Flood Template - Structural Damage
----------------------------------

The structural damage flood template is very similar to the wind template.
This is an example structural damage flood template;::

    #  python ../../hazimp/hazimp.py -c list_flood_v2.yaml
    # Don't have a scenario test automatically run this.
    # Since the file location is not absolute,
    - template: flood_fabric_v2
    - vulnerability:
        filename: fabric_flood_vul_curve.xml
        vulnearbility_set: structural_domestic_flood_2012
    - floor_height_(m): .3
    - load_exposure:
        file_name:  small_exposure.csv
        exposure_latitude: LATITUDE
        exposure_longitude: LONGITUDE
    - hazard_raster:  depth_small_synthetic.txt
    - calc_struct_loss:
        replacement_value_label: REPLACEMENT_VALUE
    - save: flood_impact.csv

The first 4 lines are comments, so they are ignored.

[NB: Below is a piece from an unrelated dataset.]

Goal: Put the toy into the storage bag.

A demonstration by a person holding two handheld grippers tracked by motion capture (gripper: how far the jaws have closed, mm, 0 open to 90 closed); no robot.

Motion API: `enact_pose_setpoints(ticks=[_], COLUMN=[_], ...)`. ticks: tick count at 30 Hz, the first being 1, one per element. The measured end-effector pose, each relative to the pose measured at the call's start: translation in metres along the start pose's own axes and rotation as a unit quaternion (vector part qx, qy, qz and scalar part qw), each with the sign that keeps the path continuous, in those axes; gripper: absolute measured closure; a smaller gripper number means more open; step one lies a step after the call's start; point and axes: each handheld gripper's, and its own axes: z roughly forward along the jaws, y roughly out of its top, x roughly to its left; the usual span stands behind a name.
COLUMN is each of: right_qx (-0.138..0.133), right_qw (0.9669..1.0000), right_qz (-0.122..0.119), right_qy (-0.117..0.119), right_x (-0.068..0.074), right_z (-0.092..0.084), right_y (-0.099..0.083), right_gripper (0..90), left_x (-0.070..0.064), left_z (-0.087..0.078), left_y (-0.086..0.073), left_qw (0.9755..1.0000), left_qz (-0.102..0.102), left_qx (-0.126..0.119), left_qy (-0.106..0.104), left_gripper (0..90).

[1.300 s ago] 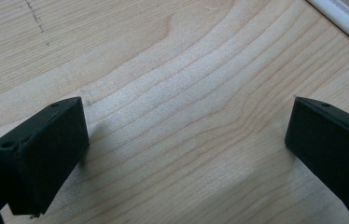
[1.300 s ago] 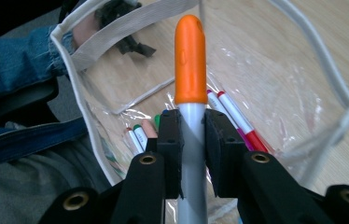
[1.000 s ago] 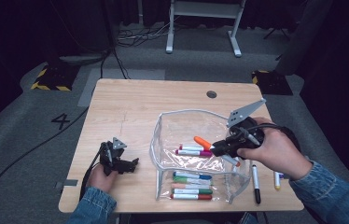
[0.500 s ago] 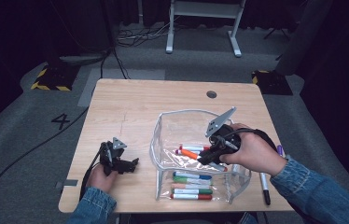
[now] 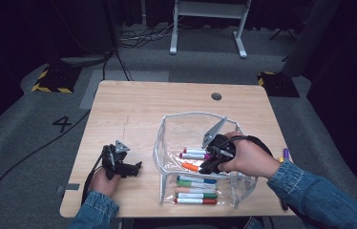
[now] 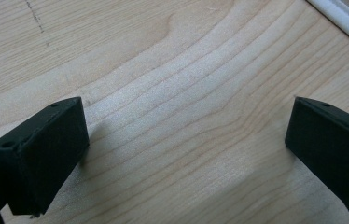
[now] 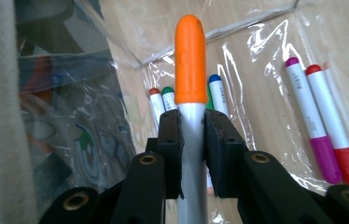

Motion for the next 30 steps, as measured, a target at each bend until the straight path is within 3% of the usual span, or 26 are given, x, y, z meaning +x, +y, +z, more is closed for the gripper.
enact_pose_setpoints(ticks=[12,30], right_qx=[0.049,0.106], right_qw=[0.9980,0.9931], right_qz=[-0.009,-0.009], right_qy=[0.038,0.049], right_x=[-0.002,-0.012], right_z=[0.034,0.066], right_y=[-0.002,-0.005], right_gripper=[77.1,77.1], left_x=[0.000,0.000], left_z=[0.000,0.000], left_y=[0.000,0.000], left_qw=[1.0000,1.0000], left_qz=[0.000,0.000], left_qx=[0.000,0.000], left_qy=[0.000,0.000], left_gripper=[0.0,0.0])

The new key value
pairs are;

*floor_height_(m)*
    This is used to calculate the water depth above ground floor, 
    assuming a fixed floor height for all assets;
    water depth(m) - floor height(m) = water depth above ground floor(m)

*hazard_raster*
    A list of ascii grid hazard files to load or a single file.  The file
    format is grid ascii.  The values in the file must be
    ``water depth(m)``, since that is the axis of the
    vulnerability curves.


Vulnerability functions
-----------------------

See the :ref:`vulnerability` section for guidance on preparing vulnerability functions
for use in HazImp.


Provenance tracking
-------------------

The provenance of information used in generating an impact analysis is tracked
using the `Prov <https://prov.readthedocs.io/en/latest/>`_ module. This
information is stored in an xml-format file alongside the other output files. A
graphical representation of the connections between the components is also
created.

Contributions to the code base should incorporate appropriate provenance
statements to ensure consistency.